Books edited/co-edited by Coppa:
- (co-editor) From Vienna to Vietnam: War and Peace in the Modern World (Wm. C. Brown Book Company, 1969).
- (co-editor) Cities in Transition: From the Ancient World to Urban America (Nelson Hall, 1974).
- (editor) Religion in the Making of Western Man (St. John's University Press, 1974).
- (co-editor) The Immigrant Experience in America (Twayne Publishers, 1976).
- (editor) Screen and Society: The Impact of Television Upon Aspects of Contemporary Civilization (Nelson Hall, 1979).
- (co-editor) Technology in the Twentieth Century (Kendall/Hunt Publishing Company, 1983).
- (editor) Dictionary of Modern Italian History (Greenwood Press, 1985).
- (editor) Studies in Modern Italian History: From the Risorgimento to the Republic (Peter Lang, 1986).
- (co-editor) Modern Italian History: An Annotated Bibliography (Greenwood Press, 1990).

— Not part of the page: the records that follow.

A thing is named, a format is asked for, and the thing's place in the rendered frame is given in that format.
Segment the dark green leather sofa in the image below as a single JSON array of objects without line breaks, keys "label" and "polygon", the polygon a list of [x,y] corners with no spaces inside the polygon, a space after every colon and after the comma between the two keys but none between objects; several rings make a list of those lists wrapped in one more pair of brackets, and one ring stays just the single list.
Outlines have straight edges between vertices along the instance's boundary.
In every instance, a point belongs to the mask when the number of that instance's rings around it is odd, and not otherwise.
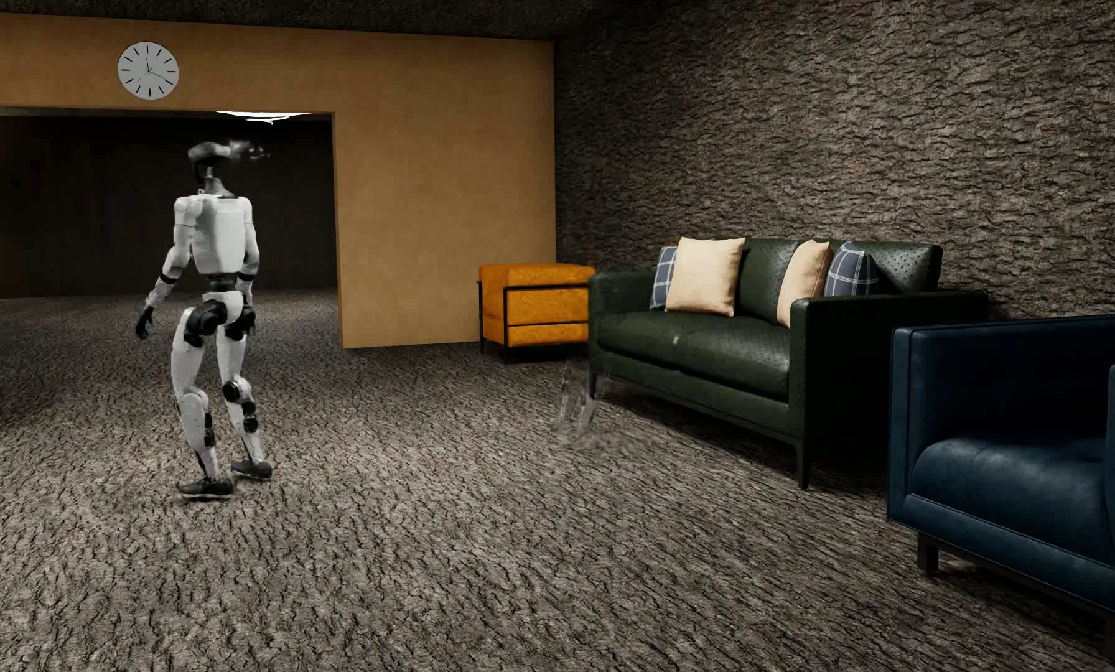
[{"label": "dark green leather sofa", "polygon": [[652,310],[655,269],[599,271],[589,282],[591,380],[609,374],[795,447],[811,459],[871,462],[889,444],[895,328],[977,322],[982,289],[938,289],[942,249],[856,240],[878,272],[869,294],[802,298],[789,325],[777,300],[795,238],[746,238],[733,316]]}]

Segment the white left robot leg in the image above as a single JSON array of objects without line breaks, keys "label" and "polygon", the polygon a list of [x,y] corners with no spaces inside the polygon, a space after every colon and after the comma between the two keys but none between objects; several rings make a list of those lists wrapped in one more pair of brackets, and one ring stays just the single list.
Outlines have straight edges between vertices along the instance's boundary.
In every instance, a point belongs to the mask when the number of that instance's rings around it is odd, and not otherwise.
[{"label": "white left robot leg", "polygon": [[203,471],[198,481],[177,486],[177,491],[185,497],[232,497],[235,491],[234,483],[221,475],[209,397],[197,384],[205,339],[224,324],[226,316],[224,302],[209,298],[202,305],[190,306],[181,314],[173,337],[169,373],[181,429]]}]

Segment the white robot leg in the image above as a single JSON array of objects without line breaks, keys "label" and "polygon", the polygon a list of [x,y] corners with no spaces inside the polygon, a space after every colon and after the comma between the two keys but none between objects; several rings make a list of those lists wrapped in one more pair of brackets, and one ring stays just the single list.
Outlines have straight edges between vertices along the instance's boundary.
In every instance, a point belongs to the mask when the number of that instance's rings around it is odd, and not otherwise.
[{"label": "white robot leg", "polygon": [[245,459],[231,462],[231,471],[251,478],[266,481],[272,476],[272,465],[266,460],[266,452],[259,434],[256,405],[251,393],[251,384],[242,378],[241,368],[245,359],[248,330],[254,325],[255,313],[245,304],[237,289],[229,292],[213,293],[212,298],[221,300],[225,305],[225,318],[217,328],[216,348],[217,362],[223,397],[227,413],[237,437],[248,452]]},{"label": "white robot leg", "polygon": [[190,306],[181,314],[173,337],[169,373],[181,429],[203,471],[198,481],[177,486],[177,491],[185,497],[232,497],[235,491],[234,483],[221,475],[209,397],[197,384],[205,339],[224,324],[226,316],[224,302],[209,298],[202,305]]}]

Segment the white right robot leg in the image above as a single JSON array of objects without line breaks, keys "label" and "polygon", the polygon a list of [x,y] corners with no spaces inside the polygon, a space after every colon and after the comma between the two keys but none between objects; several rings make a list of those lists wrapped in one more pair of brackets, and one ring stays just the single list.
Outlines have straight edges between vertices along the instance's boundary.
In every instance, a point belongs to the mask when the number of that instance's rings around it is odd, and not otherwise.
[{"label": "white right robot leg", "polygon": [[251,393],[251,384],[242,378],[241,368],[245,359],[248,330],[254,325],[255,313],[245,304],[237,289],[229,292],[213,293],[212,298],[221,300],[225,305],[225,318],[217,328],[216,348],[217,362],[223,397],[227,413],[237,437],[248,452],[245,459],[231,462],[231,471],[251,478],[266,481],[272,476],[272,465],[266,460],[266,452],[259,434],[256,405]]}]

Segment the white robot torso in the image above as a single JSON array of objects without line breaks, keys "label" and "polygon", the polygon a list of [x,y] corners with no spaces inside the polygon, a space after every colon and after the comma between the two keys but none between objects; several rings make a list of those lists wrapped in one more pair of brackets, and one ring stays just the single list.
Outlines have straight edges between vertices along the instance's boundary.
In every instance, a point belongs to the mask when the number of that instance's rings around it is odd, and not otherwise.
[{"label": "white robot torso", "polygon": [[235,197],[198,194],[191,254],[198,274],[207,279],[237,274],[245,255],[245,224]]}]

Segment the black robot head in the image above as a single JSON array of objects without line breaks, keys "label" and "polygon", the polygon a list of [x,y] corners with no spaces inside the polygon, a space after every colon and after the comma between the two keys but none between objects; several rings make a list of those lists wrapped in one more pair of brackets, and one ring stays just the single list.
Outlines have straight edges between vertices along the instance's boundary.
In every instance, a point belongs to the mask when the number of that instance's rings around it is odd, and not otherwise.
[{"label": "black robot head", "polygon": [[215,174],[215,166],[222,160],[241,160],[250,154],[251,143],[246,140],[229,142],[227,145],[219,142],[201,142],[191,147],[187,155],[193,166],[194,178],[197,181],[198,193],[234,197],[233,192],[226,189]]}]

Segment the orange drawer cabinet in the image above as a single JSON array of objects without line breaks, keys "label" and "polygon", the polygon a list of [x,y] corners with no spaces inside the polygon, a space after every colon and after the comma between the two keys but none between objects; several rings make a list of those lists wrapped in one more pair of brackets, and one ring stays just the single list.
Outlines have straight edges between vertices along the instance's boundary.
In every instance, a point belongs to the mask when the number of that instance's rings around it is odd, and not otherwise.
[{"label": "orange drawer cabinet", "polygon": [[589,279],[595,267],[568,263],[485,264],[478,269],[479,350],[585,343]]}]

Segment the blue plaid cushion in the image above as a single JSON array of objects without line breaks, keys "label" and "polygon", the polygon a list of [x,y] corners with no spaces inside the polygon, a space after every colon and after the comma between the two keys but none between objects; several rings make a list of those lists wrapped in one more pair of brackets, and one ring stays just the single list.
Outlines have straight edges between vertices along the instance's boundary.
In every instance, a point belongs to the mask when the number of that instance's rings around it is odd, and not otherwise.
[{"label": "blue plaid cushion", "polygon": [[880,290],[880,271],[867,250],[854,240],[845,241],[828,267],[824,298],[870,296]]},{"label": "blue plaid cushion", "polygon": [[673,276],[673,262],[677,257],[677,245],[665,246],[659,252],[658,263],[655,267],[655,281],[651,293],[650,310],[665,310],[669,299]]}]

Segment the beige square cushion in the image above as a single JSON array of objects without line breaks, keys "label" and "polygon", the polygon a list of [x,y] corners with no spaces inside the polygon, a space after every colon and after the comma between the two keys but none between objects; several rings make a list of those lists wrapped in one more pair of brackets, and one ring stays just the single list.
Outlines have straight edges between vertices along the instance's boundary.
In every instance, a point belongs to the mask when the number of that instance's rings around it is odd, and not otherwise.
[{"label": "beige square cushion", "polygon": [[733,316],[746,238],[679,238],[665,310]]},{"label": "beige square cushion", "polygon": [[776,319],[783,327],[791,327],[791,305],[796,300],[823,295],[833,254],[825,240],[805,240],[795,249],[780,283],[776,306]]}]

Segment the round white wall clock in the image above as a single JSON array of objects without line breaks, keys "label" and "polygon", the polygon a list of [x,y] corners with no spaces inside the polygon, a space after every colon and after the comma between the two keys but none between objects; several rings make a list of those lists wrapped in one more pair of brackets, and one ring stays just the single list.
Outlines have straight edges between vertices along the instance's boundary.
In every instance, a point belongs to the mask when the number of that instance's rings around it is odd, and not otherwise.
[{"label": "round white wall clock", "polygon": [[177,56],[161,43],[130,43],[118,58],[117,74],[125,90],[140,100],[161,100],[180,84]]}]

- (co-editor) The Formation of the Italian Republic: Proceedings of the International Symposium on Postwar Italy (Peter Lang, 1993).
- (editor) Controversial Concordats: The Vatican's Relations With Napoleon, Mussolini, and Hitler (Catholic University of America Press, 1999).
- (editor) Encyclopedia of the Vatican and the Papacy (Greenwood Press, 1999).
- (editor) The Great Popes Through History: An Encyclopedia (2 vols., Greenwood Press, 2002).
- (editor) Encyclopedia of Modern Dictators: From Napoleon to the Present (Peter Lang, 2006).